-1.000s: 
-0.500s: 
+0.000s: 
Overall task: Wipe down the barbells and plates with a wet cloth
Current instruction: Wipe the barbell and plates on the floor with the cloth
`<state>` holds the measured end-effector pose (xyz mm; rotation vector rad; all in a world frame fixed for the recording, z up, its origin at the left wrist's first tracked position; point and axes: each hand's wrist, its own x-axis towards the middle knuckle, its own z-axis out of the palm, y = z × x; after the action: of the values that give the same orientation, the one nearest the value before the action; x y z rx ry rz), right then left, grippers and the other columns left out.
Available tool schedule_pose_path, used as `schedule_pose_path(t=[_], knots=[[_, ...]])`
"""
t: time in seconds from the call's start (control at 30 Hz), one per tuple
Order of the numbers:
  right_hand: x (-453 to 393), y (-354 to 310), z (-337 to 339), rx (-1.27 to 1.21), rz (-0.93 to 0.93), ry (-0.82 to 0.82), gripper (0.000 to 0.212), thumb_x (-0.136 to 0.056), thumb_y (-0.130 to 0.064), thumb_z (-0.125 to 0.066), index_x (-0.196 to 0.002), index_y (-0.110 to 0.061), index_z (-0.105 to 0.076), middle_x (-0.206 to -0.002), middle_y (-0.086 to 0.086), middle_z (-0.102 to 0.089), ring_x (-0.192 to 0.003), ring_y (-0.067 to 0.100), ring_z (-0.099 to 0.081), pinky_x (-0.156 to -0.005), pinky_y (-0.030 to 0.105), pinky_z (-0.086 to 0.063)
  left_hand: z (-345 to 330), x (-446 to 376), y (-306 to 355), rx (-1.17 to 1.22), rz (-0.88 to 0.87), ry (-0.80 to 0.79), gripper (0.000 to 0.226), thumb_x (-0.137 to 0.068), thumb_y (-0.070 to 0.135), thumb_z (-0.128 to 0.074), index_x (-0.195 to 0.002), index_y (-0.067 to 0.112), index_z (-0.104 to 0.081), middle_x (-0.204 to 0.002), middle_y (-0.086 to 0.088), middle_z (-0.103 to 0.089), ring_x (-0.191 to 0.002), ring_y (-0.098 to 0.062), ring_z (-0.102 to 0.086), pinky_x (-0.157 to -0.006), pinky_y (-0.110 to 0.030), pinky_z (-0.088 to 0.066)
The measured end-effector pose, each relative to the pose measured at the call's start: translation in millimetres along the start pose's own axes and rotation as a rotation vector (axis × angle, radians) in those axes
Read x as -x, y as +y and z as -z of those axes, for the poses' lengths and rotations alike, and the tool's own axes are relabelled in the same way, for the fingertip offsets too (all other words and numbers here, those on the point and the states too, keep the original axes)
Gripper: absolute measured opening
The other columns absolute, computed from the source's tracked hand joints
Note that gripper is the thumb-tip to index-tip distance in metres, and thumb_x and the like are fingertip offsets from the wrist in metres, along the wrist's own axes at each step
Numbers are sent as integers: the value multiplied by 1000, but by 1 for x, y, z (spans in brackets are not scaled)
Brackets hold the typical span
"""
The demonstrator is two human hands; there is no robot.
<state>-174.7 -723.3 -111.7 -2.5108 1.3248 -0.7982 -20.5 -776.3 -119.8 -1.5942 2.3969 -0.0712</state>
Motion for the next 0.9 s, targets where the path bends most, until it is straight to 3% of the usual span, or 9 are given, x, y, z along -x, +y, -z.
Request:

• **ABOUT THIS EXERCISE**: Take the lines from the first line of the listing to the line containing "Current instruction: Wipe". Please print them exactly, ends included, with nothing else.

• **RESPONSE BOX**:
-1.000s: 
-0.500s: 
+0.000s: 
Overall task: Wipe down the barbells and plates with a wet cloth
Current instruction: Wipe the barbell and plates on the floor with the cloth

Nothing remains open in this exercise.